Ha sido y sigue siendo un objetivo deseable que Europa, también en el ámbito político, hable cada vez más un lenguaje común y encuentre un camino para una unitaria formación de la voluntad en las importantes cuestiones vitales. Mas aún, se cuestiona la voz de Europa como totalidad en orden a la solución de la actual crisis mundial; y resulta así mayor la decepción si los problemas económicos periféricos, la falta de colaboración ó las reservas nacionales acumulan obstáculos aparentemente insuperables. Ha llegado el momento de eliminar los egoísmos nacionales, que aunque puedan tener una significación local, quedan empequeñecidos si se los compara honradamente con los verdaderos problemas de la humanidad. Ante esto, Europa tiene que dar una respuesta común y solidaria lo antes posible.

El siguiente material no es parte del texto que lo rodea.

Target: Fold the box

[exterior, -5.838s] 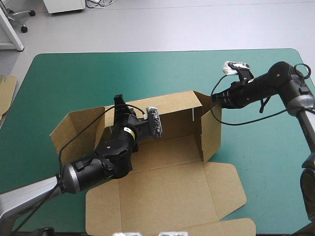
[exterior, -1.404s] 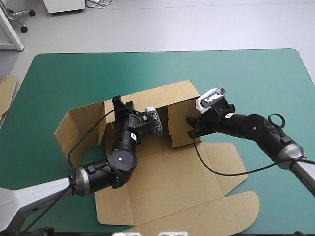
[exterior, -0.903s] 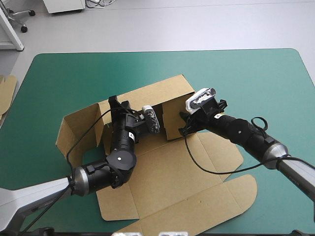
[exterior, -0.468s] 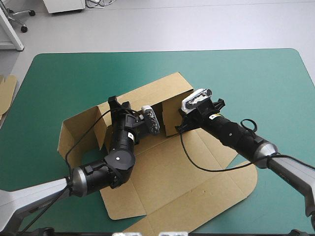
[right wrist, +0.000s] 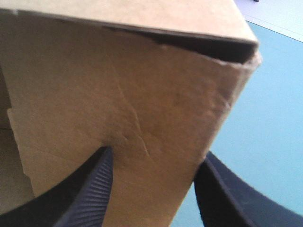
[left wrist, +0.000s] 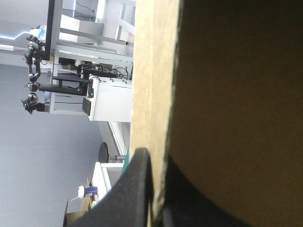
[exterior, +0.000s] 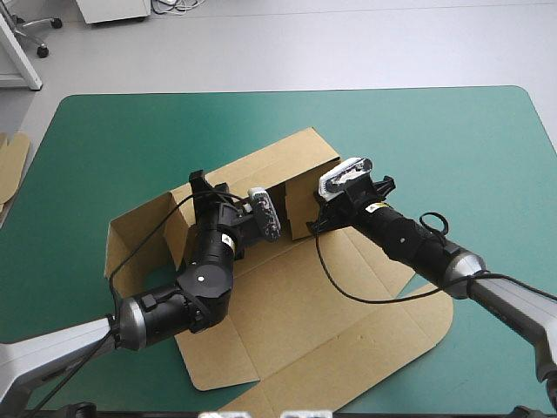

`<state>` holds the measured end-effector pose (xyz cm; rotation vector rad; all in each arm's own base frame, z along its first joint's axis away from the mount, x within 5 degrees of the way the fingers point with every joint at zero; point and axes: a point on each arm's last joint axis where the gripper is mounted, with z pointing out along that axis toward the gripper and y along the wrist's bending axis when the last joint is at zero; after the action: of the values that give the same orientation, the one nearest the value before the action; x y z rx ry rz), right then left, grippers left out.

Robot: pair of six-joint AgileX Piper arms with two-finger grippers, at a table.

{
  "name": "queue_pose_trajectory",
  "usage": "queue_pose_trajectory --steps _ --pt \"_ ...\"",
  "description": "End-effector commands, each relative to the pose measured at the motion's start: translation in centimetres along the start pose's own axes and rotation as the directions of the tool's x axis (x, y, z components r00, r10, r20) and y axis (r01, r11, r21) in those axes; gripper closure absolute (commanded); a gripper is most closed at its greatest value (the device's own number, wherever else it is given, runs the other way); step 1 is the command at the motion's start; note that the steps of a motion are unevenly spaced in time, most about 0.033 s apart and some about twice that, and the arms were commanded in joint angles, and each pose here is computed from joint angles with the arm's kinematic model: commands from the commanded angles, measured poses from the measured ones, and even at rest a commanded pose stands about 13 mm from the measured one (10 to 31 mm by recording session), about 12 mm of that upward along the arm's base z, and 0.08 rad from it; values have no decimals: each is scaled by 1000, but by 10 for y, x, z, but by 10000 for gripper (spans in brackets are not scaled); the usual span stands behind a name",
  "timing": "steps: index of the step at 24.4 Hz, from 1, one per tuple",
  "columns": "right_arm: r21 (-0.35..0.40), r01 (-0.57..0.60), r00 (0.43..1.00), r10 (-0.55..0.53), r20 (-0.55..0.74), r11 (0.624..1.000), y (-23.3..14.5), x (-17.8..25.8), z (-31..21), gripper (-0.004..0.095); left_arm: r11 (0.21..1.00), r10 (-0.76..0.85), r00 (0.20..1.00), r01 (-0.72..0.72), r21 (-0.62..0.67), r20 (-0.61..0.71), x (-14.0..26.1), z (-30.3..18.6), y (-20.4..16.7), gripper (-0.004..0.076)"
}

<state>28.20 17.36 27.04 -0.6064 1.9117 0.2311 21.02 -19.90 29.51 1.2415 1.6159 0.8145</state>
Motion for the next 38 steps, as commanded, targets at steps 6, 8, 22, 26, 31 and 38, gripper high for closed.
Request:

3. Este quiere ser el objeto de sus deliberaciones, y es de hecho competencia de los políticos y de los expertos en ciencias sociales mostrar los caminos concretos para ello, y allanarlos paso a paso. La Iglesia considera como tarea propia animar enérgicamente para esto a los responsables, pero también el mostrarles que el proceso de unificación de Europa, más allá de los acuerdos técnicos, militares y políticos deseables, ha de tener su fundamento principal y su medio de cultivo en una urgente renovación espiritual y moral de la cultura occidental. Aquí la Iglesia misma se siente enseguida interpelada de una manera especial. De la misma manera que el cristianismo en el primer milenio de Europa ha integrado la herencia greco-romana y la cultura de los germanos, celtas y eslavos y ha dado vida a un espíritu común europeo, así puede también hoy contribuir eficazmente a que los diversos pueblos de este continente creen una nueva civilización europea, común a partir de su gran multiplicidad de culturas y naciones. La promoción de tal renovación y de dicha configuración comunitaria depende esencialmente del afianzamiento y profundización de los valores espirituales y morales fundamentales, valores que el propio cristianismo ha enseñado a apreciar y a vivir a los pueblos de Europa en el pasado: la dignidad de la persona humana y sus inalienables derechos fundamentales, la inviolabilidad de la vida, la libertad y la justicia, la fraternidad y la solidaridad, especialmente con los pobres y marginados, la responsabilidad moral para la propia configuración de la vida y del bien común, el empleo en los pueblos subdesarrollados, la configuración cristiana del mundo y el fomento de la tradición cultural y religiosa.

Europa sólo puede renovarse y encontrarse de nuevo a sí misma mediante la renovación de aquellos valores comunes a los que ella debe su propia historia, su valioso patrimonio cultural y su difusión en el mundo. Para esto puede y quiere prestar la Iglesia su insustituible aportación, Ella puede ayudar a Europa a encontrar de nuevo su alma y su identidad así como a significar y resaltar justamente su vocación en la comunidad internacional de los pueblos.

Les agradezco su visita y les deseo un gran éxito en sus deliberaciones sobre el tema de Europa. Quiera Dios que fructifiquen sus propias colaboraciones en el difícil, pero necesario, proceso de una nueva definición y configuración de Europa y posibiliten también otras iniciativas caritativas. Que el Señor les fortalezca en su trabajo y les acompañe con su especial auxilio y bendición.


*L'Osservatore Romano. Edición semanal en lengua española 1985, n.9,  p.8.